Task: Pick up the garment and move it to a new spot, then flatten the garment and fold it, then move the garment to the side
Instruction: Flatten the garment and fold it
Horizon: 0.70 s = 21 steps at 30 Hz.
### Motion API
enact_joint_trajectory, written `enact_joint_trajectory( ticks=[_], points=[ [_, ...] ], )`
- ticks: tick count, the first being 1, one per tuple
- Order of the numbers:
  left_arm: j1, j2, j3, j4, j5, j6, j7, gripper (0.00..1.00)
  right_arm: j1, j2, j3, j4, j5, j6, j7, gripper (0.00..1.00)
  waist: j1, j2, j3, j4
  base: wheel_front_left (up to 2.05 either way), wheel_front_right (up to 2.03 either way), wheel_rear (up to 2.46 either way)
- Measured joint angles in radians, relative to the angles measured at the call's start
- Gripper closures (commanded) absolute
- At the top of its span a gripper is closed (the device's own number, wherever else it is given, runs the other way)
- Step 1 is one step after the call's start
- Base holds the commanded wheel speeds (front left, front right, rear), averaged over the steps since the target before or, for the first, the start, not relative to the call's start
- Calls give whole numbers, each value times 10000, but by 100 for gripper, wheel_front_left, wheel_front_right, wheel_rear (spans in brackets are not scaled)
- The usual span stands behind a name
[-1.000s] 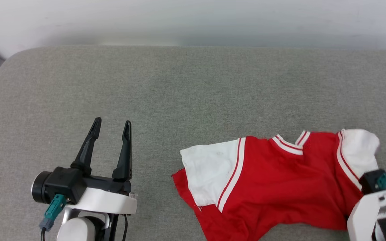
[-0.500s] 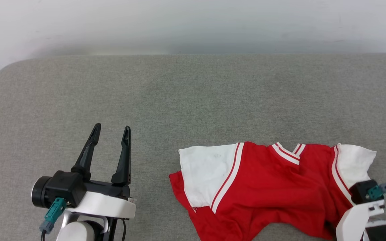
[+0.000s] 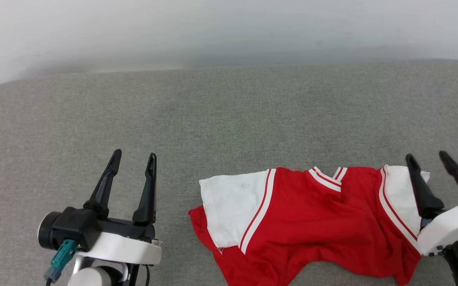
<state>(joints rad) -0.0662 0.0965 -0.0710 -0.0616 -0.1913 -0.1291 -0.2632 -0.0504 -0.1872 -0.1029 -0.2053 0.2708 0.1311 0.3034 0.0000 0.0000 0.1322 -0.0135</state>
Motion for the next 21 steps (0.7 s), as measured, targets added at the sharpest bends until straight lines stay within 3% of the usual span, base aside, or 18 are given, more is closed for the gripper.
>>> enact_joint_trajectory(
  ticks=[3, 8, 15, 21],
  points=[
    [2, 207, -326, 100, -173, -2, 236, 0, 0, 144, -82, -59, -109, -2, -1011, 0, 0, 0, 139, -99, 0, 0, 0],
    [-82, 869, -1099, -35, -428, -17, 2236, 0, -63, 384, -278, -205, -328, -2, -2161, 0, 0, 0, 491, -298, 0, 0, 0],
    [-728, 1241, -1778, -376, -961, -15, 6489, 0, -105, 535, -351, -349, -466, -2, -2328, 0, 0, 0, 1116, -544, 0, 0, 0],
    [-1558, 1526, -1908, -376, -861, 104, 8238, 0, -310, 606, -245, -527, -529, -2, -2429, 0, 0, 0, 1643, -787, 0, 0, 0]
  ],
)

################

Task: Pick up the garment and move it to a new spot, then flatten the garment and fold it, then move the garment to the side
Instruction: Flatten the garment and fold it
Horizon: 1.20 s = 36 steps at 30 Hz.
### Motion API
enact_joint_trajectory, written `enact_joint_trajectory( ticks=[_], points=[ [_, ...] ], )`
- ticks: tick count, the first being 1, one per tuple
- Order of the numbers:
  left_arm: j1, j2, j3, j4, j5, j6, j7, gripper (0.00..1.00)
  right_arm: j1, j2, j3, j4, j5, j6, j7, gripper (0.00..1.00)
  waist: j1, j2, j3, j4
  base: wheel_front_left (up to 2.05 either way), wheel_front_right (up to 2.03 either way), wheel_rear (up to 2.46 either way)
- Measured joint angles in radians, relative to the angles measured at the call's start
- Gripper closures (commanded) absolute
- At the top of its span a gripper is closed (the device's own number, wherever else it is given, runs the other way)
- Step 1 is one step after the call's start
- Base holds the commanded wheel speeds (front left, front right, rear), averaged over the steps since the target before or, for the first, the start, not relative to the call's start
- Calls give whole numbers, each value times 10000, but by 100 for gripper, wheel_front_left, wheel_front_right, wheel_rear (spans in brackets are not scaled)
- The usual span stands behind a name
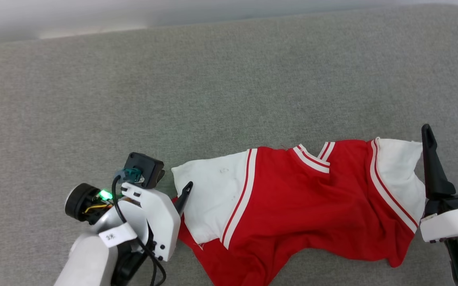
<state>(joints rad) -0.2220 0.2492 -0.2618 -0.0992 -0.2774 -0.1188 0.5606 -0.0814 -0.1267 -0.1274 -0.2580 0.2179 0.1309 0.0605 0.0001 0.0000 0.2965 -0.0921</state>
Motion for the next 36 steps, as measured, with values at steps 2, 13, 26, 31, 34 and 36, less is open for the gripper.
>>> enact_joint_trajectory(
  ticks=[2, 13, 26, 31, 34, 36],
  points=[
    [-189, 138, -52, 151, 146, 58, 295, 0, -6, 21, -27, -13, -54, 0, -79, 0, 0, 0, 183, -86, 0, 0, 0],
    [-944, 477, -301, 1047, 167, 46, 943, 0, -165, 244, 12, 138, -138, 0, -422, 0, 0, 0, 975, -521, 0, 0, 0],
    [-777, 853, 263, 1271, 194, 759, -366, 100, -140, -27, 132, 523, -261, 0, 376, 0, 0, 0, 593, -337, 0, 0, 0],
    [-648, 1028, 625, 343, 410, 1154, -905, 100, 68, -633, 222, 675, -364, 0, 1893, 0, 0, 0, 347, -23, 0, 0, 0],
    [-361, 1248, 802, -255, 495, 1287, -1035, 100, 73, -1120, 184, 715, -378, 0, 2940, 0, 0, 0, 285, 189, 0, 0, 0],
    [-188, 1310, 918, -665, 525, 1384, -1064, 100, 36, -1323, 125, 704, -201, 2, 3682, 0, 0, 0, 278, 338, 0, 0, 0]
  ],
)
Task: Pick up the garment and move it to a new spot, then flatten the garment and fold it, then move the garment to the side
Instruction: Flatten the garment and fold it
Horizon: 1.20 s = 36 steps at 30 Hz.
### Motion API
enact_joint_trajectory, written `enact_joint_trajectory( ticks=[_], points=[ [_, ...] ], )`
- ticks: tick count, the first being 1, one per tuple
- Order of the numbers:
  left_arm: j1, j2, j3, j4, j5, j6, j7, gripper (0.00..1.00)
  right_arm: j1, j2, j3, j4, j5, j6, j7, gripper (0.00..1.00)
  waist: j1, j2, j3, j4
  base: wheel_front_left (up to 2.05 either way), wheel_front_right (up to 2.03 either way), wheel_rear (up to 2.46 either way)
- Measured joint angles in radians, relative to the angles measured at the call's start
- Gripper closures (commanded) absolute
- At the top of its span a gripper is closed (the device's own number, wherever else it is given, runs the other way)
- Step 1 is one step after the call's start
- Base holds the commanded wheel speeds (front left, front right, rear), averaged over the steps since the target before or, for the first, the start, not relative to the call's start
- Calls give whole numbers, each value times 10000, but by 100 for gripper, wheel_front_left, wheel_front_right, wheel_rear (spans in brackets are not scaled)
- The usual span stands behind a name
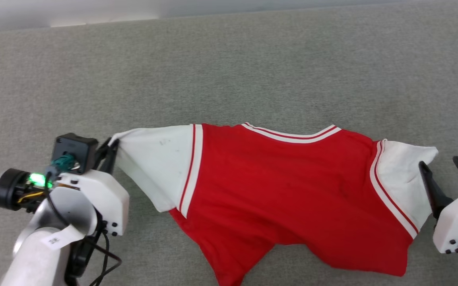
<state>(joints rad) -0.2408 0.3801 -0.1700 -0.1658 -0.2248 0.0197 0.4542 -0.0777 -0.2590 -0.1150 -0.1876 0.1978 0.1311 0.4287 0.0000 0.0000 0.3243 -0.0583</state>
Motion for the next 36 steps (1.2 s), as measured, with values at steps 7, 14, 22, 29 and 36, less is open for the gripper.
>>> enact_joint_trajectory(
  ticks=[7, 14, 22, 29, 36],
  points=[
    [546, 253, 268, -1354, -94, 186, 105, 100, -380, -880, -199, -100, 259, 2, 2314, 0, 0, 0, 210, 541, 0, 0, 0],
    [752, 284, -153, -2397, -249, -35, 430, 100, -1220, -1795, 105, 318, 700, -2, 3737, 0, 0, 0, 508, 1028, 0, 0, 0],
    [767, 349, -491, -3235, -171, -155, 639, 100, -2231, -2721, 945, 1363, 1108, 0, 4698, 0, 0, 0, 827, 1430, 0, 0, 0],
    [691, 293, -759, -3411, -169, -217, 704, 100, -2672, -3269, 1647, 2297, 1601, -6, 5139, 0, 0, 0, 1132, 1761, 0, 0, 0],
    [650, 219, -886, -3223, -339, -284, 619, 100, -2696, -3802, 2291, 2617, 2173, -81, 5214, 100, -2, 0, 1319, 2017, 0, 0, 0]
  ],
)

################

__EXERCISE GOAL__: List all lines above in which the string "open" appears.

__EXERCISE RESPONSE__:
Motion for the next 36 steps, as measured, with values at steps 2, 13, 26, 31, 34 and 36, less is open for the gripper.
Motion for the next 36 steps (1.2 s), as measured, with values at steps 7, 14, 22, 29 and 36, less is open for the gripper.

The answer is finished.